Then why: "A seminal 2009 study of nearly 4,500 low-wage workers found that more than two-thirds experienced at least
one pay-related violation in their previous work week, including a quarter of workers who were paid less than minimum wage, and three quarters who were not paid overtime wages owed to them." 1
Annette Bernhardt et al., Broken Laws, Unprotected Workers: Violations of Employment and Labor Laws in America’s Cities
(New York: Center for Urban Economic Development at UIC, National Employment Law Project and UCLA Institute for
Research on Labor and Employment, 2009), available at www.nelp.org/page/-brokenlaws/BrokenLaws….

No, it is NOT so cool to spread untruths in the service of shafting low-wage workers for the benefit of increasing the already engorged pocket books of folks such as Dave Meinert that are skilled in the art of producing crocodile tears.
9
Hey "I'm Cool", didn't you finance your bar with inherited money? Or was it a trust fund? Yeah, I know your dirt.

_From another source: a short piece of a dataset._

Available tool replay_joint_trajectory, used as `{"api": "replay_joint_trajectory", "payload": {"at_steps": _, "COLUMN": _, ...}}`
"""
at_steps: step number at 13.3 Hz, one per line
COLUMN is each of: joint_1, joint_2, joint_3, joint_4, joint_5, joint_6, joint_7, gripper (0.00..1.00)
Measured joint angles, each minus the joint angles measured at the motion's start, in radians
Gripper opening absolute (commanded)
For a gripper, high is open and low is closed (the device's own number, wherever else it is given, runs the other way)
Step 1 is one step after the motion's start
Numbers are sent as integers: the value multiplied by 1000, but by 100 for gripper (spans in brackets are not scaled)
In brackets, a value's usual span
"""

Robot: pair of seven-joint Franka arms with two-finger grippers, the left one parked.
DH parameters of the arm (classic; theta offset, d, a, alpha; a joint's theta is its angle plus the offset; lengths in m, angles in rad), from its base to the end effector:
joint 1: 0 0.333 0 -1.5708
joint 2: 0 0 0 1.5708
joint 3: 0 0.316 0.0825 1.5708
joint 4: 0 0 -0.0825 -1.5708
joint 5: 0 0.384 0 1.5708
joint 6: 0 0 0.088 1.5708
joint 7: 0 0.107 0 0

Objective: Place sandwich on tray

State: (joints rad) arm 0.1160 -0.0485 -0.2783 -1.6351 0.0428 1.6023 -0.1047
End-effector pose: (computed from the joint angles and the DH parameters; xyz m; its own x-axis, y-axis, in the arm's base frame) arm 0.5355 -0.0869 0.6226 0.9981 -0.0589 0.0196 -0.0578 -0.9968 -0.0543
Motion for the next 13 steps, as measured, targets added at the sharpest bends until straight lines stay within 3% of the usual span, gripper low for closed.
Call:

Have you ever worked for minimum wage? Your rich, entitled, arrogant, white ass has never visited a food bank, or worried about where the rent was coming from. It must be incredibly easy to spout off from your privileged position.
10
@8 how does raising minimum wage change any of the already in place enforcement laws? Won't the same problems still exist?

@9 wow. Very eloquent. So people who own business are not allowed to speak out as to how to raise the minimum wage? That kind of talk weakens your position.
11
Why would the waitress and her customers be SINGING, btw?
12
I'd be impressed with the "we'll make sure there's enforcement" argument-if it wasn't being made by the same people who write big checks to elect Republican Congressmen, senators and state legislators(and "pro-business Democrats", who are basically just Republicans who don't hate women and gays)that go on to pass budgets that cut funds for the enforcement division of EVERY state and federal regulatory agencies.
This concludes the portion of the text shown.